Task input.
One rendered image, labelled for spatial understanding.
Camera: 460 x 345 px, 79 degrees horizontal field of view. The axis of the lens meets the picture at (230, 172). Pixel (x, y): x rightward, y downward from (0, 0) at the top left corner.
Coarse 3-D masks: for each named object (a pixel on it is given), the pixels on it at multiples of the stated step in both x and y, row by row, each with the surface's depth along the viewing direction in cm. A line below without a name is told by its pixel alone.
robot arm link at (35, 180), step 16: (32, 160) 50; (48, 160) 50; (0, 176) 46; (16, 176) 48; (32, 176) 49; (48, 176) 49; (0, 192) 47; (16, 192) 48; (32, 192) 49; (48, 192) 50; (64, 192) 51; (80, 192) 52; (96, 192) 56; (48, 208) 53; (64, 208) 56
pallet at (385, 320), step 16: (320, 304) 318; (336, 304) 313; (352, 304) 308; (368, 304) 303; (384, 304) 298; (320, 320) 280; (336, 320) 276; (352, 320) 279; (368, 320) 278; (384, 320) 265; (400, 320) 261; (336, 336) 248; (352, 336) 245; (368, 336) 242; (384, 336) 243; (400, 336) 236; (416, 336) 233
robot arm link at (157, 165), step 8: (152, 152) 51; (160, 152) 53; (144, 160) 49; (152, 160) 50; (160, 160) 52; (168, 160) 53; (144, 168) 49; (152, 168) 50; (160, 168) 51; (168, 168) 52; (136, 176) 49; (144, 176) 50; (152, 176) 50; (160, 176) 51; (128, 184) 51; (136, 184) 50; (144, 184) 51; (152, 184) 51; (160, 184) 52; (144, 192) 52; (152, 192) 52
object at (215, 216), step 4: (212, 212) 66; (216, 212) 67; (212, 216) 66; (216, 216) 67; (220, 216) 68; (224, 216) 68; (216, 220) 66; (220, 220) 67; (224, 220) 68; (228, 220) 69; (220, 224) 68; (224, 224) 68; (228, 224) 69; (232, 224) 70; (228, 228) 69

Exercise instructions.
Provide every line from the material that contains the word "step".

Exercise result.
Coarse 3-D masks: for each named object (a pixel on it is given), the pixels on it at multiples of the stated step in both x and y, row by row, each with the surface's depth along the viewing direction in cm. A line below without a name is told by its pixel alone.
robot arm link at (35, 180), step 16: (32, 160) 50; (48, 160) 50; (0, 176) 46; (16, 176) 48; (32, 176) 49; (48, 176) 49; (0, 192) 47; (16, 192) 48; (32, 192) 49; (48, 192) 50; (64, 192) 51; (80, 192) 52; (96, 192) 56; (48, 208) 53; (64, 208) 56
pallet at (385, 320), step 16: (320, 304) 318; (336, 304) 313; (352, 304) 308; (368, 304) 303; (384, 304) 298; (320, 320) 280; (336, 320) 276; (352, 320) 279; (368, 320) 278; (384, 320) 265; (400, 320) 261; (336, 336) 248; (352, 336) 245; (368, 336) 242; (384, 336) 243; (400, 336) 236; (416, 336) 233
robot arm link at (157, 165), step 8: (152, 152) 51; (160, 152) 53; (144, 160) 49; (152, 160) 50; (160, 160) 52; (168, 160) 53; (144, 168) 49; (152, 168) 50; (160, 168) 51; (168, 168) 52; (136, 176) 49; (144, 176) 50; (152, 176) 50; (160, 176) 51; (128, 184) 51; (136, 184) 50; (144, 184) 51; (152, 184) 51; (160, 184) 52; (144, 192) 52; (152, 192) 52
object at (215, 216), step 4: (212, 212) 66; (216, 212) 67; (212, 216) 66; (216, 216) 67; (220, 216) 68; (224, 216) 68; (216, 220) 66; (220, 220) 67; (224, 220) 68; (228, 220) 69; (220, 224) 68; (224, 224) 68; (228, 224) 69; (232, 224) 70; (228, 228) 69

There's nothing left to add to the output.